Return only the stretch of the material below that begins with the line containing "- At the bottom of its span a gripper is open" and ends with the line containing "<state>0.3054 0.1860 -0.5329", exactly; both of those lines belong to it.

--- Data shown ---

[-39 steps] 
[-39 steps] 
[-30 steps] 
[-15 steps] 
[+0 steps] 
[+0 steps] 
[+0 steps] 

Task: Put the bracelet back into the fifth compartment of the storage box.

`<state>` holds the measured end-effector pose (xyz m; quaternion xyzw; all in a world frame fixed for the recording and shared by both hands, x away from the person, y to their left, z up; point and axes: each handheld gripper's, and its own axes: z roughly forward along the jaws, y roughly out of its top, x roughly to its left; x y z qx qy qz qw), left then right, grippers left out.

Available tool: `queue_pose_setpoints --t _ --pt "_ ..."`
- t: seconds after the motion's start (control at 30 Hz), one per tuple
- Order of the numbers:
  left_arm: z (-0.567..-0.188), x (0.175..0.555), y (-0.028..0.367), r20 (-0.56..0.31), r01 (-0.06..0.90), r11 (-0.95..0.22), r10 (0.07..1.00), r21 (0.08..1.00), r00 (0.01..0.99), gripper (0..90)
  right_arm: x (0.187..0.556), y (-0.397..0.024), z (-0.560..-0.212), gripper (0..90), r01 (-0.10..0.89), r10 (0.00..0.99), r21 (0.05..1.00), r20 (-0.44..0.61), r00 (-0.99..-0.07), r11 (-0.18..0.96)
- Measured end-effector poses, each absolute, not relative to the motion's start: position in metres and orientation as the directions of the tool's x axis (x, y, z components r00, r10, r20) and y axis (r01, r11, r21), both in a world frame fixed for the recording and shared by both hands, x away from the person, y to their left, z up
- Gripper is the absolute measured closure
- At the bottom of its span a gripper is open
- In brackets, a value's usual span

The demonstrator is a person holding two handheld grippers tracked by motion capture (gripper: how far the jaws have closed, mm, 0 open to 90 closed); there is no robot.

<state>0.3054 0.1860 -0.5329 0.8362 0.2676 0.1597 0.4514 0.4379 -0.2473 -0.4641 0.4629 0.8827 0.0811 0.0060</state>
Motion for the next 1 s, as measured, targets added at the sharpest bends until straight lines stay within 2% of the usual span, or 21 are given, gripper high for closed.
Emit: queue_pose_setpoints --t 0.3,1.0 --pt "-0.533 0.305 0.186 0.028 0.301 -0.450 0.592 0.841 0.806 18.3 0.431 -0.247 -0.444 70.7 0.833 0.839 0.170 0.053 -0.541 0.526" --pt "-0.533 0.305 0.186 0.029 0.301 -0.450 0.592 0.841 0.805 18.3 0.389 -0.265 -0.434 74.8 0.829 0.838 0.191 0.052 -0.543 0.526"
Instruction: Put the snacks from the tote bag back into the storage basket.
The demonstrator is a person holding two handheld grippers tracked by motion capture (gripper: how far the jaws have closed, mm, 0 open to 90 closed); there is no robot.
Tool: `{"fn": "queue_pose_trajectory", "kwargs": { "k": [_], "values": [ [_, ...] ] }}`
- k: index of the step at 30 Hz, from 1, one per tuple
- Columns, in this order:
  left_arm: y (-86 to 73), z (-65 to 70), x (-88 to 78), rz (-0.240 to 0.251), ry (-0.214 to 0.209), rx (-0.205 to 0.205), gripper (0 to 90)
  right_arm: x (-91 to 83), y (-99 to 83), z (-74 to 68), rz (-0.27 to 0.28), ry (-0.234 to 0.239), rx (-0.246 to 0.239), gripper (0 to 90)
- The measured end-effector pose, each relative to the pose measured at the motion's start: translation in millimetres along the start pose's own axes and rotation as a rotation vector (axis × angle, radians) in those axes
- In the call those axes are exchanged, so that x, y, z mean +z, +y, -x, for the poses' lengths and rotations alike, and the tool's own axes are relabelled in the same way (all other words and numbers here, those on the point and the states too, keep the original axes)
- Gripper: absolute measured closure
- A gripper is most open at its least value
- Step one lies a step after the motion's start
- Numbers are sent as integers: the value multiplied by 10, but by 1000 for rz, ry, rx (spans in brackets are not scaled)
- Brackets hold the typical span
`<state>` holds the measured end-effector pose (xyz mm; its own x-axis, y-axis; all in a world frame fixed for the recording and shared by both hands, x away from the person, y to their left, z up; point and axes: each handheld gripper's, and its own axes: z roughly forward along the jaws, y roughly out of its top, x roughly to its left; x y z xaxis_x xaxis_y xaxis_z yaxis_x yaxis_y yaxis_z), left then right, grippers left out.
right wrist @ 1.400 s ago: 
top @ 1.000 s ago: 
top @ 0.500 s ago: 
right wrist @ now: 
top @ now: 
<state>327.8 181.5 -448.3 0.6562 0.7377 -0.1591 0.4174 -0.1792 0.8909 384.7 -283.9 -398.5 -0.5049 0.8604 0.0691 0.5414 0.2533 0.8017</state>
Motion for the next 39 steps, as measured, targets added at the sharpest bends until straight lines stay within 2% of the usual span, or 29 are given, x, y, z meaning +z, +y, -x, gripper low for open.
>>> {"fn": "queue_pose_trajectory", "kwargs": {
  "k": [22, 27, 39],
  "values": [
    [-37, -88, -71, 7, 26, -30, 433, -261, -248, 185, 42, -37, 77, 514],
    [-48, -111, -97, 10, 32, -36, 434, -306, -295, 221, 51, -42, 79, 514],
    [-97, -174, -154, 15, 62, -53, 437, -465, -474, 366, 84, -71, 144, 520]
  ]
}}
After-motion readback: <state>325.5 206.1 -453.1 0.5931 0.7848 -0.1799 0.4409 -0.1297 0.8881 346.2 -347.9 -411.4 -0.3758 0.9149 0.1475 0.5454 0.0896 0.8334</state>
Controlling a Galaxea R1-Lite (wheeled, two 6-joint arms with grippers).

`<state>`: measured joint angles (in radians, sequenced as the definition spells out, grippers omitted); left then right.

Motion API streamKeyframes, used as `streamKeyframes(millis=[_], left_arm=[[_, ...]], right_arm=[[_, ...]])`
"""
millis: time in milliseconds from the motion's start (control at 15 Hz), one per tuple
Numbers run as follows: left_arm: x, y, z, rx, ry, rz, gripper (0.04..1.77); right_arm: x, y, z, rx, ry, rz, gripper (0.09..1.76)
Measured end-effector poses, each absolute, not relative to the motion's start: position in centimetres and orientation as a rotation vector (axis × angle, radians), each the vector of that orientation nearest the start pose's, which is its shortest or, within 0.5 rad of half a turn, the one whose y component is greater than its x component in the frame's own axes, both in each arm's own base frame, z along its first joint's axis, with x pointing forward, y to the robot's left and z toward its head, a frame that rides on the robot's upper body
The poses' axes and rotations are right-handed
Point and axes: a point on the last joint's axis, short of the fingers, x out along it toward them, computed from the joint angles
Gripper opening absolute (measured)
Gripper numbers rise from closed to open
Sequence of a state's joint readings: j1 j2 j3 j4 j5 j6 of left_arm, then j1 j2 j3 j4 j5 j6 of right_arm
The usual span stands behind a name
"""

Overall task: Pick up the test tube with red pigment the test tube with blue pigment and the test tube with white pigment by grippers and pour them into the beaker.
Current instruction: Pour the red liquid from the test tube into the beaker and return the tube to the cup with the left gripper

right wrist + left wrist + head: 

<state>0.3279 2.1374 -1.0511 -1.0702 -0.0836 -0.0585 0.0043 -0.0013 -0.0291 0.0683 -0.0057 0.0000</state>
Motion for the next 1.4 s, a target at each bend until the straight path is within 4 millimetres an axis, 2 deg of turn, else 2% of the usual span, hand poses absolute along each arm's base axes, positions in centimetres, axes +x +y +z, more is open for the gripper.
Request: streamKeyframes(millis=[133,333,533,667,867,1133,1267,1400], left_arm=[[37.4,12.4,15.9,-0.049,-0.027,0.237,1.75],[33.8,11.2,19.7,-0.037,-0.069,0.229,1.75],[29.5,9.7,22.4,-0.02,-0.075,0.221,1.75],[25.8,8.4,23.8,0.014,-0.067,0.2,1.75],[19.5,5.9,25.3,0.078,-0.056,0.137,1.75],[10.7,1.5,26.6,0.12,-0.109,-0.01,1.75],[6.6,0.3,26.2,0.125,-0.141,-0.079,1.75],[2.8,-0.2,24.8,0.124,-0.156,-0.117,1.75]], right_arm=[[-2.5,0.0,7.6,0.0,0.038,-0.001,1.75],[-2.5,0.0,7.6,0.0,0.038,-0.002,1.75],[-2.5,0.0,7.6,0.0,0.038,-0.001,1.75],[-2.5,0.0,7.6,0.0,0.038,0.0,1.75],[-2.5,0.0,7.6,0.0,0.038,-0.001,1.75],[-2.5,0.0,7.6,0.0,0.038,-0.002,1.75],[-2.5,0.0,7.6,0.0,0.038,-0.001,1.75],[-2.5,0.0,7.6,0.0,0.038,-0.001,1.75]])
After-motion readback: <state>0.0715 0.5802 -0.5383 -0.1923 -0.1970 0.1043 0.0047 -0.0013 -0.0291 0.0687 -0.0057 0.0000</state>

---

▶ [The answer]:
- At the bottom of its span a gripper is open
- In brackets, a value's usual span

The demonstrator is a person holding two handheld grippers tracked by motion capture (gripper: how far the jaws have closed, mm, 0 open to 90 closed); there is no robot.

<state>0.3054 0.1860 -0.5329 0.8362 0.2676 0.1597 0.4514 0.4379 -0.2473 -0.4641 0.4629 0.8827 0.0811 0.0060</state>

The output requires nothing else.